Autre changement : les entreprises. On avait compris à l’époque la nécessité d’un mécanisme contraignant qui soit forcément global pour respecter la concurrence. Et plus globalement c’est l’enjeu de changer de modèle économique dont on peut se poser la question. Aujourd’hui, l’attente de la part des entreprises est toujours la même : il ne faudrait pas créer de distorsion de concurrence. Ce n’est pas de l’assouplissement et moins de contrainte que les entreprises attendent forcément – même si elles l’attendent bien – mais c’est aussi un traitement égal qui ne vienne pas en contraindre certaines et pas d’autres.

Mais au-delà de cela, la question est différente aujourd’hui et elle peut être ainsi formulée : le modèle entrepreneurial est-il tout simplement soutenable ? Quand on considère, dans une approche qui n’est pas si caricaturale qu’une entreprise qui n’avance et ne s’accroit pas c’est une entreprise qui meurt, c’est la question de la soutenabilité de ce modèle qui se pose.
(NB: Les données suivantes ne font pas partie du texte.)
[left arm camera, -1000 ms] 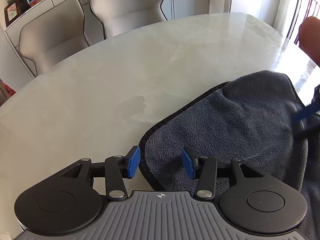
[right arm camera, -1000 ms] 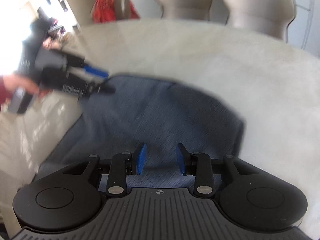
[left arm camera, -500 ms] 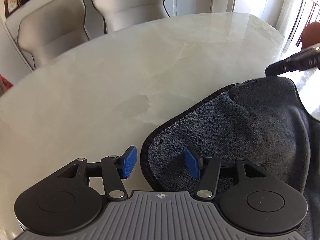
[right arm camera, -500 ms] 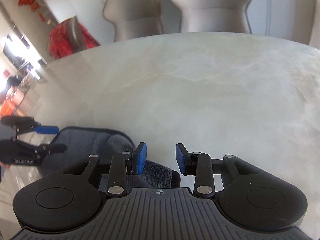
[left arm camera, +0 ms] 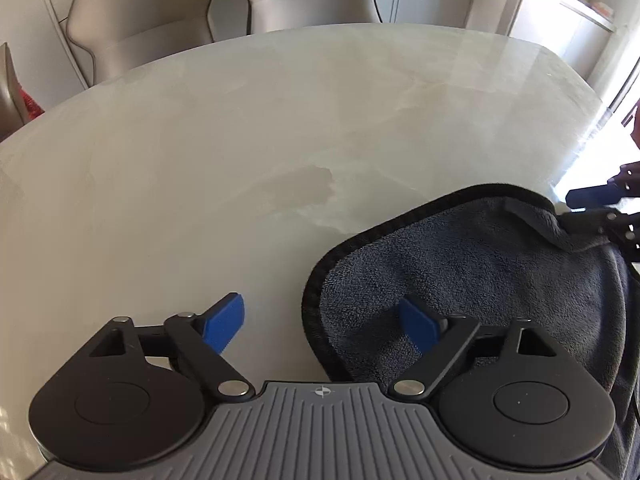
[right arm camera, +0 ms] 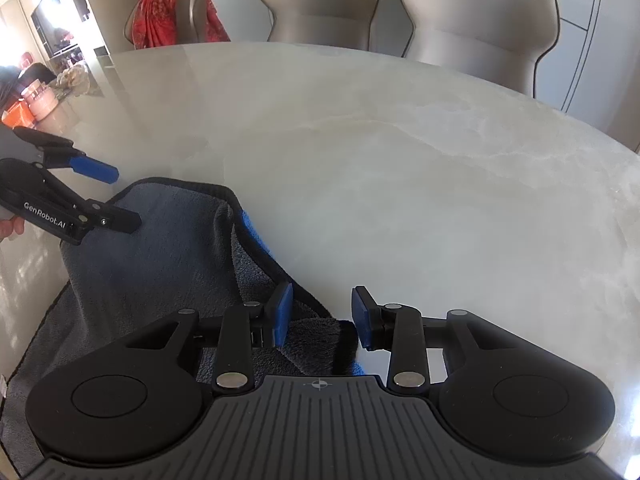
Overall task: Fold towel
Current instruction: 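Lay the towel flat on the table, grey side up, with both grippers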
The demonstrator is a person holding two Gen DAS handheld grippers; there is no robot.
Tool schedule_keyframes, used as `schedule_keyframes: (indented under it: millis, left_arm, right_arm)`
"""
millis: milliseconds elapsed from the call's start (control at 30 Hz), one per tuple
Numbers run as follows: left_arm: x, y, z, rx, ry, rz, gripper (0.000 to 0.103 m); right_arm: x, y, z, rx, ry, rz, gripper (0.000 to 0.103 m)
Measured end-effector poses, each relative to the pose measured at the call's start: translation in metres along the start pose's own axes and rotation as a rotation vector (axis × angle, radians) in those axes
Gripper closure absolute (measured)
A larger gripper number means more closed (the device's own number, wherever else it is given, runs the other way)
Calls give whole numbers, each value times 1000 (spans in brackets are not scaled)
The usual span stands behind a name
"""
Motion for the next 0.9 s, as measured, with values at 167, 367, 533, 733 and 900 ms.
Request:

Je mets de côté bien évidemment des entreprises de la sphère économie sociale et solidaire dont l’accroissement d’activité ne peut qu’être bénéfique à la société. La globalité du problème qui ne touche aujourd’hui pas uniquement quelques secteurs économiques renvoie forcément à la globalité du système économique.
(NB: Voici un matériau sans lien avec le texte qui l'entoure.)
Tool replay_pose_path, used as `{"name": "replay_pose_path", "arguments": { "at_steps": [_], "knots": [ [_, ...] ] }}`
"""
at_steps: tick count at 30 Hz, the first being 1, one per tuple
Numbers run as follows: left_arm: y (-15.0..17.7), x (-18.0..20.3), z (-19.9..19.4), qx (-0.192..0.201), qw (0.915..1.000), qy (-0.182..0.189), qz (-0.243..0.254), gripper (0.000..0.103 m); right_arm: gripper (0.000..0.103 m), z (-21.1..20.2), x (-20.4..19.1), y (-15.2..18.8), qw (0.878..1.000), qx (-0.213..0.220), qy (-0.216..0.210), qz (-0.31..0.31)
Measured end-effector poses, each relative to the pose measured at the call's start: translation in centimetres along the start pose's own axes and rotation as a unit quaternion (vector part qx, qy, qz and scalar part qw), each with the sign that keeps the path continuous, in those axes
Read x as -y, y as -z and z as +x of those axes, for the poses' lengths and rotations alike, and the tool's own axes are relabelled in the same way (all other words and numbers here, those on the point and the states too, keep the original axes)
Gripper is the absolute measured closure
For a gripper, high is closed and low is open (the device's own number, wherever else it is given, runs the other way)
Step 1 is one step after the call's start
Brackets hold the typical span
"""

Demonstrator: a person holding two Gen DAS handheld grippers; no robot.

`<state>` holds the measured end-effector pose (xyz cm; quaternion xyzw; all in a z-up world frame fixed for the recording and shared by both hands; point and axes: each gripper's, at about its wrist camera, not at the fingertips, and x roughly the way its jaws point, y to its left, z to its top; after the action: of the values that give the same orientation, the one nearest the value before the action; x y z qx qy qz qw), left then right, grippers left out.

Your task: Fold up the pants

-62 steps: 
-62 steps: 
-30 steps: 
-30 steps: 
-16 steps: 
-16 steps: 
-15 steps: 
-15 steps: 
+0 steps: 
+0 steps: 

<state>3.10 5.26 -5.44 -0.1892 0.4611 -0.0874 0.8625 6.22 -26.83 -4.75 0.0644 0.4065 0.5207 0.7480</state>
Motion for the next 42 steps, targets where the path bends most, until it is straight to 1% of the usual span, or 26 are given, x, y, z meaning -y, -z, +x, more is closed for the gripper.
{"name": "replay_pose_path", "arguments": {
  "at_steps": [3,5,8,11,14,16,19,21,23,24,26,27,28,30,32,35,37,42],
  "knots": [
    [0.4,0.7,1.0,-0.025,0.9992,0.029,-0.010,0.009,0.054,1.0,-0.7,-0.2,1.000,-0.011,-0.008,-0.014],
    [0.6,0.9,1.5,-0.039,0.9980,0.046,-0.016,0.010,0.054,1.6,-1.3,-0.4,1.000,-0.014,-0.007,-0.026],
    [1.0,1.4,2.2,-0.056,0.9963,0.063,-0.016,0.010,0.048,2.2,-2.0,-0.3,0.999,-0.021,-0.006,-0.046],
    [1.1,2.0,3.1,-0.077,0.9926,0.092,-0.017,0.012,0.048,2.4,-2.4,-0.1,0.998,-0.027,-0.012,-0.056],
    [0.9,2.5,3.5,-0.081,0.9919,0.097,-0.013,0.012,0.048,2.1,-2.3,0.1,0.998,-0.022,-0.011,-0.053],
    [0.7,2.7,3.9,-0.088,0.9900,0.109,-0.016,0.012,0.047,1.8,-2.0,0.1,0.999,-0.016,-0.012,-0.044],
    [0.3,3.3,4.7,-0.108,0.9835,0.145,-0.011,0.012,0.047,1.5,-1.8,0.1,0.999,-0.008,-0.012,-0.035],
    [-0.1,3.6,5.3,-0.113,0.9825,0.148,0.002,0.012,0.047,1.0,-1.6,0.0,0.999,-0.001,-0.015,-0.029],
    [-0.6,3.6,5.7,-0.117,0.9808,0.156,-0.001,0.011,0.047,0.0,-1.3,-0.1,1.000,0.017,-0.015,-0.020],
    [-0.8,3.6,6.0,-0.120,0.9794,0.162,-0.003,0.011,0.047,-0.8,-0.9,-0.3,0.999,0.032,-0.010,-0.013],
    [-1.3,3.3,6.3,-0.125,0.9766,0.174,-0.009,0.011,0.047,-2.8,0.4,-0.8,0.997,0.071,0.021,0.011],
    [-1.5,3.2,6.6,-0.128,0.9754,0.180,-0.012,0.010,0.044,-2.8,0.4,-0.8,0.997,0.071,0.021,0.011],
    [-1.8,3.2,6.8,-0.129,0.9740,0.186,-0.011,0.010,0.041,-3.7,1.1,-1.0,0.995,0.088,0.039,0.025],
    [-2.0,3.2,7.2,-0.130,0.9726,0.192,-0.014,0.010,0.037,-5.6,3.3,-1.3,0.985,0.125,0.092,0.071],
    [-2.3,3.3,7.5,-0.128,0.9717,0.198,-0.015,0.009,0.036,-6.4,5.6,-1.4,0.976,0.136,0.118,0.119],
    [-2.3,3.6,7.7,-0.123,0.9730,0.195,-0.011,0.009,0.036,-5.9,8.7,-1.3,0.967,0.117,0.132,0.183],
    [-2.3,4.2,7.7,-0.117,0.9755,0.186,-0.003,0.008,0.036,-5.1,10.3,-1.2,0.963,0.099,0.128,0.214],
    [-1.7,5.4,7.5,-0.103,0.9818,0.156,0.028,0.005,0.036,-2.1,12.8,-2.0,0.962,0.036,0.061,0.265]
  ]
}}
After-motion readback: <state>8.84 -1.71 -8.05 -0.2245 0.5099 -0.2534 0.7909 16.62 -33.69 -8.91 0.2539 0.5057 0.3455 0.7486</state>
C’est en ce sens que nous avons besoin d’une réponse globale et d’une réponse politique parce que les individus isolément ne peuvent le faire ou sinon ils ne peuvent le faire que dans un temps bien trop long. Ce n’est pas pour se substituer aux initiatives citoyennes mais pour les accompagner, les épauler, les renforcer que nous avons besoin de l’Etat et du politique.

Dans cette question du pourquoi n’y arrive-t-on pas, cela me renvoie au constat fait par Nicolas Hulot et partagé par bon nombre d’analystes depuis : nous avons innové en créant un ministère de l’environnement. Alors parfois ce n’était qu’un secrétariat d’Etat, parfois il était rattaché à un autre ministère, parfois c’était un ministre d’Etat. Peu importe tout cela. Mais le constat est bien le suivant : c’est que même avec un ministre populaire et soucieux d’environnement – personnellement je ne doute pas de la sincérité de Nicolas Hulot et de son engagement – ce ministère n’a servi à rien ou si peu. Dans les jours qui ont suivi son départ, tout le monde a glosé sur son ou sa remplaçante potentiel.le. Mais qu’importe dans le système actuel. On pourrait mettre une chèvre, le résultat serait le même. Petite pensée à présent pour François de Rugy… On peut donc vraiment se poser la question : à quoi sert-il aujourd’hui ? Je veux dire, à quoi sert le ministère de l’environnement, pas François de Rugy, lui, personnellement, cela m’importe peu. Peut-on, voire même, doit-on lui privilégier une politique transversale ? Pour la transition climatique, il va falloir mobiliser la formation professionnelle, l’enseignement supérieur, l’éducation nationale pour accompagner les filières économiques et faire évoluer les secteurs, orienter autrement les carrières, accompagner les changements de carrière. Il va falloir mobiliser le ministère de l’agriculture et autrement que sur la défense de Monsanto pour l’heure aussi redoutable qu’une affaire suivie par Dupont-Moretti, il faut dès à présent l’affirmation très forte d’une orientation du ministère des affaires étrangères et européennes autour des enjeux climatiques, car le réchauffement produit déjà ses réfugiés climatiques, il a déjà son impact sur les conflits mondiaux, etc, etc.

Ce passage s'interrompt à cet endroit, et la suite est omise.